London's repertoire of standout Lloyd Webber productions includes these five shows, and more
March is a festive time for musical theatre enthusiasts. As many will be aware, it's the month in which both Andrew Lloyd Webber and Stephen Sondheim celebrate their birthdays and on the same date (March 22), albeit 18 years apart. To mark the occasion, we are giving over four weeks to honour some of their finest moments on the London stage, taking each composer in turn to fete five memorable productions and then five outstanding performances. And so, below are five Lloyd Webber stagings that I shall long remember, several of which (COVID permitting) may be back amongst us in due course.
The Phantom of the Opera, Her Majesty's Theatre, 1986
A seismic success story the likes of which have long since entered record books, The Phantom of the Opera some while ago crossed over from just another show to qualify as a flat-out phenomenon. But back in October 1986, I can report the never-to-be-forgotten sense of occasion of being at that opening night in an era before the internet and showbiz chat rooms and industry scuttlebutt and spoilers about what lay in store. The result was a particularly overwhelming evening in which the now vaunted score conjoined with Hal Prince's immortal stagecraft and Michael Crawford's sinuous star turn to lend lustre to a staging which up until the coronavirus had continued uninterrupted on both sides of the Atlantic. The show has promised a newly minted return to Her Majesty's so as to further refresh a familiar title that just may well outlive us all.
Sunset Boulevard, Adelphi Theatre, 1993
So much ink has been spilled about the bad blood surrounding leading lady Patti LuPone's departure from this show that not enough is said about how electric that first performance was: not just LuPone's soaring, searing vocals as the rabid force of nature that is Norma Desmond but the major-league potency of Lloyd Webber's often minor-key score and a levitating set from John Napier which constituted a star attraction all its own. I still think the producers might have charged separately to invite audiences on stage and into the set during dark days for a show that has become a magnet for divas of all stripes. Surely, these women recognise in the story of Norma's struggle to survive something of their own attempts to stay afloat in an ever-merciless industry.
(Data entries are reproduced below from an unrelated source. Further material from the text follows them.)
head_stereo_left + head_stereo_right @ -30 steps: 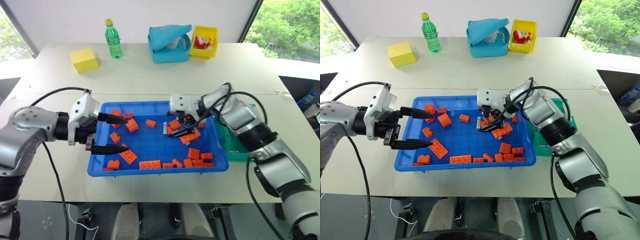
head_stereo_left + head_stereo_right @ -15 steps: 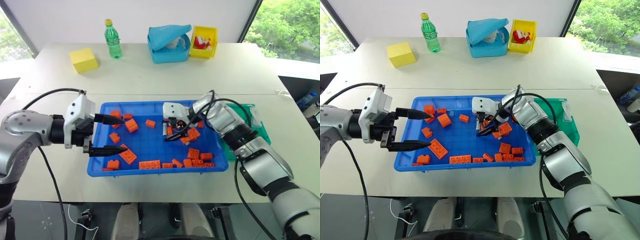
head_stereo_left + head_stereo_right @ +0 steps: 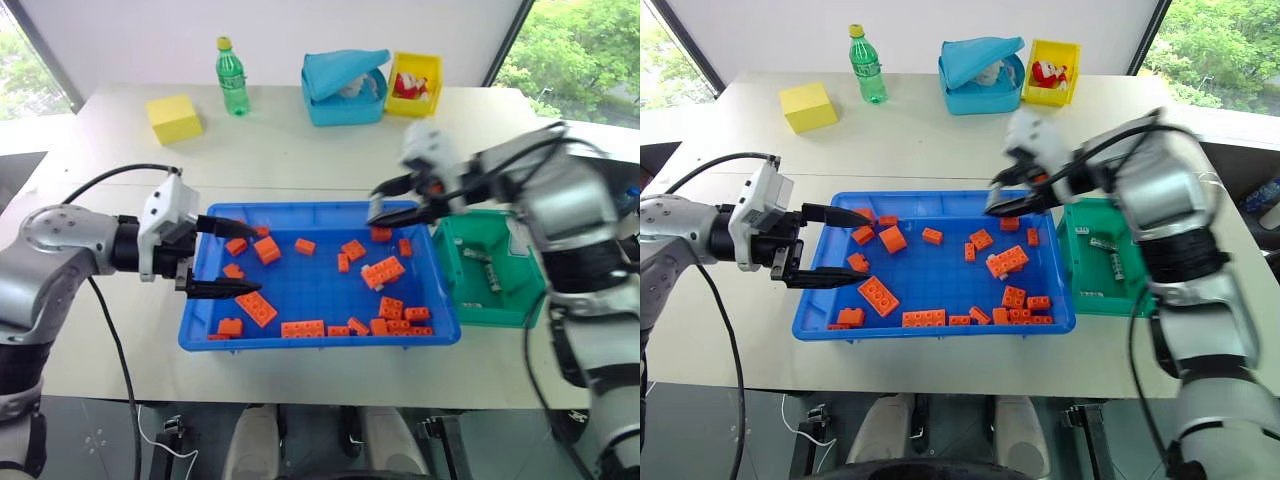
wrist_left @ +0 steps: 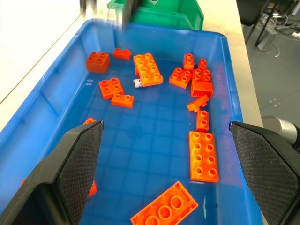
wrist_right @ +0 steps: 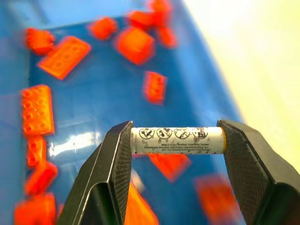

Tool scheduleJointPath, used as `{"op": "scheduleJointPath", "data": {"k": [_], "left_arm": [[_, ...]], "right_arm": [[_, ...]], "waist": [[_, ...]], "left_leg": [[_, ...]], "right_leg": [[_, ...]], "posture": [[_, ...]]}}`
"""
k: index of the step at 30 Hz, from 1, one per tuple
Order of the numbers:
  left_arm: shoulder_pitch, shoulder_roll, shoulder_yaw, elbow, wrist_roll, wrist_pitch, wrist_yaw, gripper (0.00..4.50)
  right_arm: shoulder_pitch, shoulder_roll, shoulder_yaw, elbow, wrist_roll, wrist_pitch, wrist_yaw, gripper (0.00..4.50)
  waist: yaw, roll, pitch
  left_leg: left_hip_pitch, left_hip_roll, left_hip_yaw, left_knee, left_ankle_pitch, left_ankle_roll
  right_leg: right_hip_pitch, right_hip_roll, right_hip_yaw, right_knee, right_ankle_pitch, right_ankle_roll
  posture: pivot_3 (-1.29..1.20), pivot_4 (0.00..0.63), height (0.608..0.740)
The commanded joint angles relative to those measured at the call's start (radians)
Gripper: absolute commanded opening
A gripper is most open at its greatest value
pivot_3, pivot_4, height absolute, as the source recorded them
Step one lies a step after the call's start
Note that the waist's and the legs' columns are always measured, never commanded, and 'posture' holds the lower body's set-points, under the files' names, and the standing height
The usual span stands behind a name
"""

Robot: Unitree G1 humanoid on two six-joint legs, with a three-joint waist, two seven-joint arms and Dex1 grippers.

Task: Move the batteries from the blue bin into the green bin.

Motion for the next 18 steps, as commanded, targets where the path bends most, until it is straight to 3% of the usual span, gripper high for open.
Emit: {"op": "scheduleJointPath", "data": {"k": [1,8,10,13,18], "left_arm": [[-0.036,-0.011,-0.018,0.025,0.016,-0.039,-0.033,4.5],[-0.095,-0.063,-0.07,0.086,0.052,-0.079,-0.066,4.5],[-0.108,-0.075,-0.079,0.095,0.054,-0.082,-0.074,4.5],[-0.122,-0.089,-0.087,0.103,0.06,-0.086,-0.079,4.5],[-0.126,-0.1,-0.079,0.093,0.052,-0.071,-0.073,4.5]], "right_arm": [[0.112,-0.129,-0.114,-0.077,0.048,0.022,0.007,2.2],[0.405,-0.267,-0.261,-0.145,0.085,0.024,-0.059,2.2],[0.425,-0.266,-0.261,-0.15,0.089,0.022,-0.086,3.33],[0.413,-0.273,-0.212,-0.133,0.058,-0.059,-0.1,4.4],[0.246,-0.225,-0.092,-0.115,0.081,-0.164,-0.02,4.4]], "waist": [[0.003,0.0,0.0],[-0.009,0.0,0.0],[-0.02,0.0,0.0],[-0.024,0.0,0.0],[-0.028,0.0,0.0]], "left_leg": [[0.0,0.0,0.0,0.0,0.0,0.0],[0.001,0.0,0.0,0.0,0.0,0.0],[0.002,0.0,0.0,0.0,0.0,0.0],[0.003,0.0,0.0,0.0,0.0,0.0],[0.003,0.0,0.0,0.0,0.0,0.0]], "right_leg": [[0.0,0.0,0.0,0.0,0.0,0.0],[0.0,0.001,0.001,0.001,0.0,0.0],[0.0,0.001,0.002,0.002,0.0,0.0],[0.001,0.001,0.002,0.002,0.0,0.0],[0.0,0.002,0.003,0.002,0.0,0.0]], "posture": [[0.0,0.15,0.736],[0.0,0.15,0.736],[0.0,0.15,0.736],[0.0,0.15,0.736],[0.0,0.15,0.736]]}}
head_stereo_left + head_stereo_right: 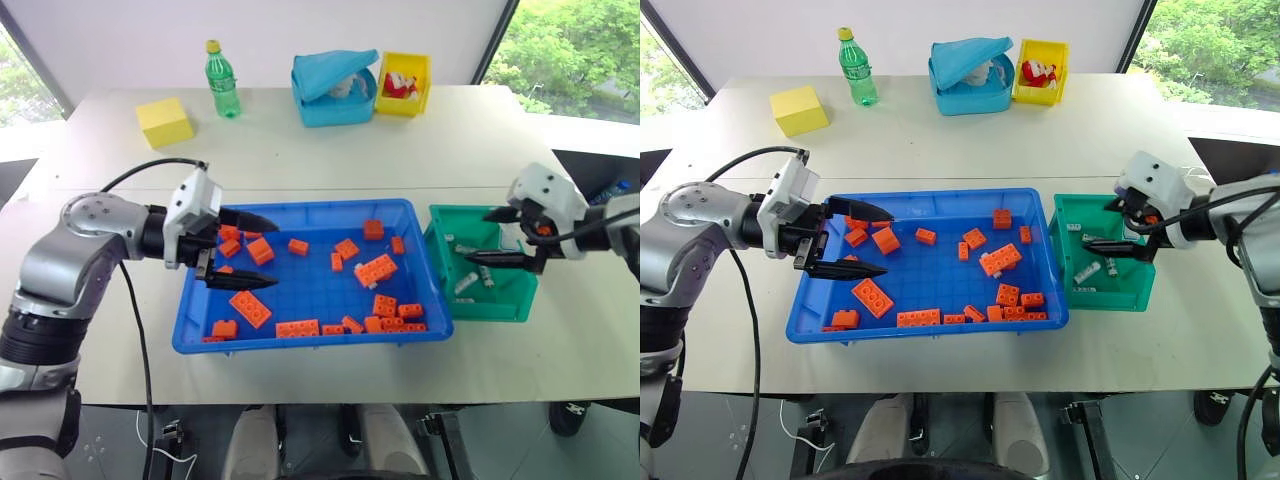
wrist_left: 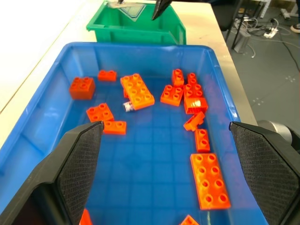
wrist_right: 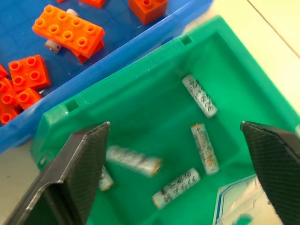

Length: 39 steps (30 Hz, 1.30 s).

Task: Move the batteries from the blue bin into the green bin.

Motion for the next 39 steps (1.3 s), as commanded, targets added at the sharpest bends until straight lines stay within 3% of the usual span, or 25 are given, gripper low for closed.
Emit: {"op": "scheduleJointPath", "data": {"k": [1,7,11,24,25,26,31,34,39], "left_arm": [[-0.017,0.0,0.019,-0.023,-0.013,0.008,0.002,4.5],[0.01,0.001,0.034,-0.057,-0.016,0.024,0.025,4.5],[0.042,0.015,0.06,-0.092,-0.026,0.035,0.045,4.5],[0.161,0.058,0.153,-0.222,-0.078,0.09,0.121,4.5],[0.163,0.06,0.156,-0.224,-0.08,0.091,0.125,4.5],[0.166,0.062,0.158,-0.226,-0.083,0.092,0.128,4.5],[0.165,0.066,0.159,-0.226,-0.087,0.096,0.136,4.5],[0.158,0.067,0.158,-0.213,-0.086,0.092,0.131,4.5],[0.114,0.051,0.13,-0.181,-0.074,0.08,0.125,4.5]], "right_arm": [[-0.133,0.04,0.073,-0.017,0.021,-0.11,0.084,4.4],[-0.252,0.161,0.282,0.061,-0.054,-0.33,0.225,4.4],[-0.3,0.246,0.403,0.239,-0.174,-0.558,0.26,4.4],[-0.445,0.433,0.465,0.629,-0.287,-0.788,0.348,4.4],[-0.45,0.44,0.464,0.642,-0.284,-0.787,0.358,3.87],[-0.453,0.445,0.464,0.652,-0.281,-0.787,0.365,3.66],[-0.475,0.442,0.484,0.615,-0.214,-0.74,0.369,1.24],[-0.523,0.467,0.483,0.564,-0.121,-0.63,0.369,1.24],[-0.554,0.653,0.456,0.53,-0.143,-0.501,0.275,1.24]], "waist": [[0.0,0.0,0.0],[0.009,0.0,0.0],[0.008,-0.001,0.0],[0.007,0.0,0.0],[0.008,-0.001,0.0],[0.008,-0.001,0.0],[0.007,0.0,0.0],[0.001,0.0,0.0],[-0.002,0.0,0.0]], "left_leg": [[0.0,0.0,0.0,0.0,0.0,0.0],[-0.001,0.0,-0.001,0.0,0.0,0.0],[-0.002,0.0,0.0,0.002,0.0,0.0],[-0.001,0.0,0.0,0.001,0.0,0.0],[-0.002,0.0,0.0,0.001,0.001,-0.001],[-0.002,0.0,0.0,0.001,0.001,-0.001],[-0.001,0.0,0.0,0.001,0.001,-0.001],[-0.001,0.0,0.0,0.001,0.001,-0.001],[0.001,0.001,0.0,0.001,0.001,-0.001]], "right_leg": [[0.0,0.0,0.0,0.0,0.0,0.0],[0.0,0.0,0.0,0.0,0.0,0.0],[0.0,-0.001,-0.001,-0.001,0.0,0.0],[0.0,0.0,-0.001,0.001,0.0,0.0],[0.0,-0.001,-0.001,0.001,0.0,0.0],[0.0,-0.001,-0.001,0.001,0.0,0.0],[0.0,-0.001,-0.001,0.001,0.0,0.0],[0.0,-0.001,-0.001,0.002,0.0,0.0],[0.0,0.001,0.0,0.004,0.0,-0.001]], "posture": [[0.0,0.15,0.736],[0.0,0.15,0.736],[0.0,0.15,0.736],[0.0,0.15,0.736],[0.0,0.15,0.736],[0.0,0.15,0.736],[0.0,0.15,0.736],[0.0,0.15,0.736],[0.0,0.15,0.736]]}}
Jesus Christ Superstar, Open Air Theatre, Regent's Park, 2016
I doubt I'm alone in harboring a particular fondness for those early collaborations between Lloyd Webber and Tim Rice: his first lyricist and, many would argue, still his best. As it happens, their three decades-old signature collaborations have all been dramatically reconceived in recent years. First off was the director Timothy Sheader's (literally, one assumes) high-voltage production for his Open Air Theatre in Regent's Park which tapped directly into the rock opera roots of a show that doesn't need the directorial fuss and bother to which it has sometimes been subjected. This staging instead let the ferocity of the score do its thing, tethering it all the while to a muscular and propulsive whole that had the feel of a gig (and won an Olivier Award). Small wonder that this was amongst the few musicals that dared to reopen last summer (see video) to newly socially distanced crowds: theatrical power this raw simply cannot be reined-in.
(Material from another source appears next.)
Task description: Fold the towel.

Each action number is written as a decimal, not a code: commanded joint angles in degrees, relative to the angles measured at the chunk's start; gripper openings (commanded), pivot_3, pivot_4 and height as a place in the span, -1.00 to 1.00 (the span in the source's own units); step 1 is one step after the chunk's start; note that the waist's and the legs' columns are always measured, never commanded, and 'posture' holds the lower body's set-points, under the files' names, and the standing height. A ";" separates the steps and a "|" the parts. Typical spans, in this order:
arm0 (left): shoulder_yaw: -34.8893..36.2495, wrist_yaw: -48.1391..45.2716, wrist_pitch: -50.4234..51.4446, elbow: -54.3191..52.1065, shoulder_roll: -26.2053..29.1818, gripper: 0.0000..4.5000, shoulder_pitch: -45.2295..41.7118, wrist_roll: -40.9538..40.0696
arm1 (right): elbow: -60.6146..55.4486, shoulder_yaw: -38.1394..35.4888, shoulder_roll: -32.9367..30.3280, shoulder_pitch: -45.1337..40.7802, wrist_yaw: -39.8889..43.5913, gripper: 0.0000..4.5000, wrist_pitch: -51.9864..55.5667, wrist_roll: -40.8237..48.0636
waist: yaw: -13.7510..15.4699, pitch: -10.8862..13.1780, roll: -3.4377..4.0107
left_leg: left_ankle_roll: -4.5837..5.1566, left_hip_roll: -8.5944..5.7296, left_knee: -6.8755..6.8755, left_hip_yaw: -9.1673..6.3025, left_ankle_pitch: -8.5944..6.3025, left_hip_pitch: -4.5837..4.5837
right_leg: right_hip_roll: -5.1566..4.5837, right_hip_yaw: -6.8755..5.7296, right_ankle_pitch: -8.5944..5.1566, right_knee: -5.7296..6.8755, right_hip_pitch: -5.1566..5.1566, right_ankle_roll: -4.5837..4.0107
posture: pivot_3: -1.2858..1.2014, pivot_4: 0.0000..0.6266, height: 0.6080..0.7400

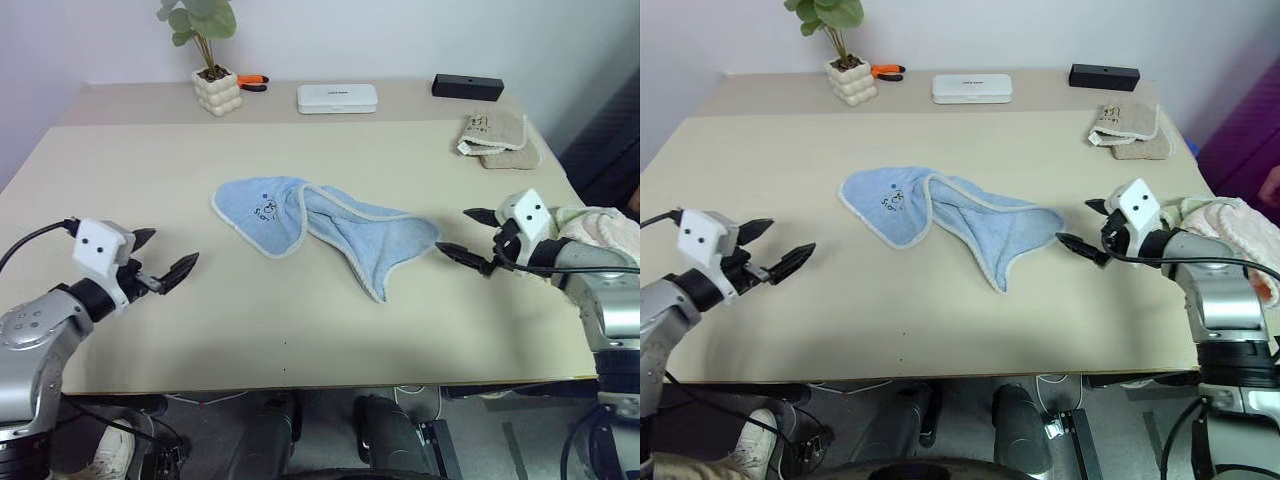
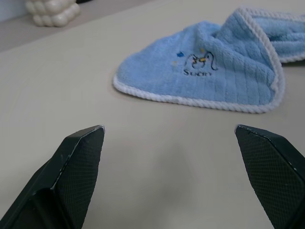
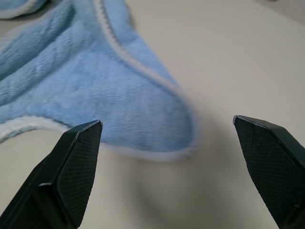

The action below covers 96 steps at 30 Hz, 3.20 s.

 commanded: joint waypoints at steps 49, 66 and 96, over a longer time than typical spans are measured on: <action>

Joseph and the Amazing Technicolor Dreamcoat, London Palladium, 2019
Given its modest origins as a compact, 15-minute piece for children, Joseph has become a showbiz leviathan over time in direct contrast to its fundamentally unassuming, sweet-natured qualities. All credit then to director Laurence Connor, the composer's go-to stager of choice in recent years (he is taking the reins on Lloyd Webber's forthcoming Cinderella), for reminding us that this harbinger of sorts to School of Rock should first and foremost be fun. It didn't hurt that the production boasted in Jac Yarrow the first Joseph I've seen to really take and hold centre-stage throughout, alongside the cheekiest of narrators in Sheridan Smith, whose game-for-anything vibe was perfectly attuned to the material itself. A return engagement was planned and then stalled by COVID but hopefully for not too much longer: go, go, go Joseph!
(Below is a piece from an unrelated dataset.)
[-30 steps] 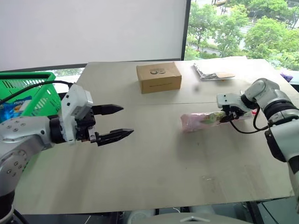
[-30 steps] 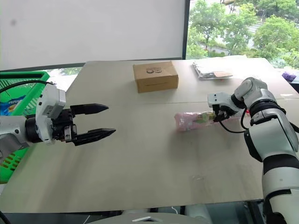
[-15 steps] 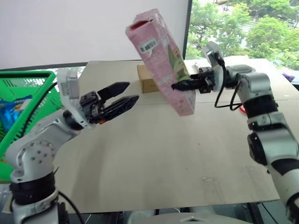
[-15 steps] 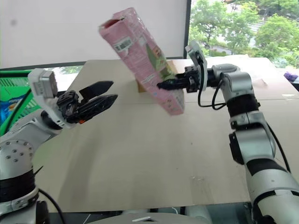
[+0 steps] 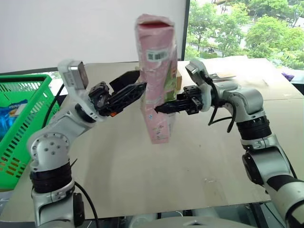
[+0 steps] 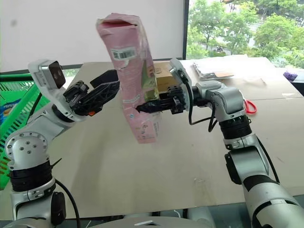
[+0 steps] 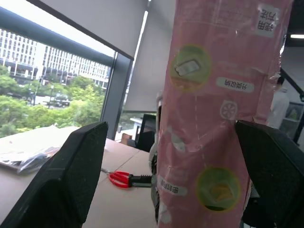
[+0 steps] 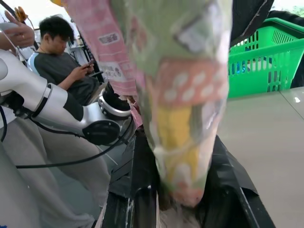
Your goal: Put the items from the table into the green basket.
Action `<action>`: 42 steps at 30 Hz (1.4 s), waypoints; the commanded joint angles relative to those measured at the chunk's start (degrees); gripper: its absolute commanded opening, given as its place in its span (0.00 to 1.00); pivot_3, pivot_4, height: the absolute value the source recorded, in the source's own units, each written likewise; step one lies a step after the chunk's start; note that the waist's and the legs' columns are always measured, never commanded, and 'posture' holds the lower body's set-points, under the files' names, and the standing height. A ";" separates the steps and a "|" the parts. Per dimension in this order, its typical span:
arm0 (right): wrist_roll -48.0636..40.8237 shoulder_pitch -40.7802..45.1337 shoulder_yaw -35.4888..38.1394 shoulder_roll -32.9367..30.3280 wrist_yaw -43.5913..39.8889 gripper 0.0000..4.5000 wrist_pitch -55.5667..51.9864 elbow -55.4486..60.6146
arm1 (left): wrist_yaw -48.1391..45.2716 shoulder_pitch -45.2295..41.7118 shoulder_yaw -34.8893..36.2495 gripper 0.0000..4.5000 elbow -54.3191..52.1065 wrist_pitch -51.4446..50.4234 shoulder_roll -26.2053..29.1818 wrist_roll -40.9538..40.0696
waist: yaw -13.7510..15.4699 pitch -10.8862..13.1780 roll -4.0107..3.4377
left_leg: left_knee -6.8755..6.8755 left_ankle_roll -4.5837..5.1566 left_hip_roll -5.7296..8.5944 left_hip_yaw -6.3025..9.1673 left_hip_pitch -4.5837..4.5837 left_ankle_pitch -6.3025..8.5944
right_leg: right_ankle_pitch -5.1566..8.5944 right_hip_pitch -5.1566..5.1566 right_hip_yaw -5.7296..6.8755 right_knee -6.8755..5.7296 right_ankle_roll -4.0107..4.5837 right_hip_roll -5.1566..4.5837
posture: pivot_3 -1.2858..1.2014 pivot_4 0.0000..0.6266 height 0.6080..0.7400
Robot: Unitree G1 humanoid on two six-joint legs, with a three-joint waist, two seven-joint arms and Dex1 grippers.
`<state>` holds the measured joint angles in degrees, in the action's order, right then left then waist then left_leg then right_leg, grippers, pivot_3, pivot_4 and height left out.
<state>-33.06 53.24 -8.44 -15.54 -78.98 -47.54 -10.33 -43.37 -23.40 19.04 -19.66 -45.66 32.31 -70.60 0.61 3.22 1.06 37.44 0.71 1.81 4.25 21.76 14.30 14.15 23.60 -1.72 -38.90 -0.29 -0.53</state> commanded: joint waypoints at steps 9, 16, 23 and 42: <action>-5.49 3.89 4.80 2.70 4.49 0.08 -2.62 -2.09 | -2.24 -0.45 -4.21 1.00 -2.23 -1.22 1.63 0.11 | 0.06 0.00 0.00 | 0.00 0.00 0.00 0.01 0.00 0.00 | 0.00 0.00 0.02 0.00 0.00 0.00 | 0.54 0.00 1.00; -3.55 4.21 3.74 2.75 6.28 0.08 -1.39 -3.33 | -3.45 -0.80 -5.46 1.00 -2.18 -1.33 1.62 -0.45 | 0.05 0.00 0.00 | 0.00 0.01 0.00 0.01 0.00 0.00 | 0.00 0.00 0.02 0.00 0.00 0.02 | 0.54 0.00 1.00; -4.09 5.94 5.18 3.57 8.67 0.08 -2.35 -6.72 | -4.77 -0.91 -7.13 1.00 -1.76 -0.97 2.35 1.67 | -0.03 0.01 -0.01 | -0.01 0.01 -0.01 -0.01 -0.01 0.00 | 0.00 0.00 -0.02 0.00 0.00 0.06 | 0.53 0.00 1.00; -1.71 2.33 -0.57 0.85 4.11 0.87 -0.16 -2.37 | -2.91 -2.78 -5.69 0.25 0.58 0.74 -0.63 3.26 | -0.16 0.01 -0.01 | -0.01 0.02 -0.02 0.00 0.02 0.01 | 0.00 0.01 -0.01 0.02 0.00 0.04 | 0.53 0.00 1.00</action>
<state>-34.16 55.23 -9.16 -14.65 -74.26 -48.53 -14.80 -46.20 -24.52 12.74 -18.27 -45.81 31.89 -66.48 0.45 3.23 1.05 37.43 0.72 1.80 4.25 21.77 14.30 14.15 23.62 -1.73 -38.88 -0.29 -0.48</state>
Evita, Open Air Theatre, Regent's Park, 2019
You never know where the directorial maverick that is Jamie Lloyd will pop up next, whether directing star-studded Pinter (Tom Hiddleston in Betrayal on the West End and Broadway) or reinventing Pam Gems's Piaf to excoriating effect at the Donmar, with Elena Roger (herself a former Eva Peron) in the title role. Lloyd's alfresco Evita, starring Six alumna Samantha Pauly, was something else again: a commentary on hero worship and mob psychology that owed not a little to the presence in our midst of Donald Trump on the one hand and, dare one say it, Meghan Markle on the other. Displacing the visual iconography of the show well away from the signature touches of Hal Prince's stunning original, Lloyd released something timeless in a narrative that might by this point well seem beside the point, and Jon Clark's laser-beam lighting, coupled with choreographer Fabian Aloise's thrillingly well-drilled ensemble, maintained the sort of collective assault on the senses that made you want to return immediately to see the production again. Which I did.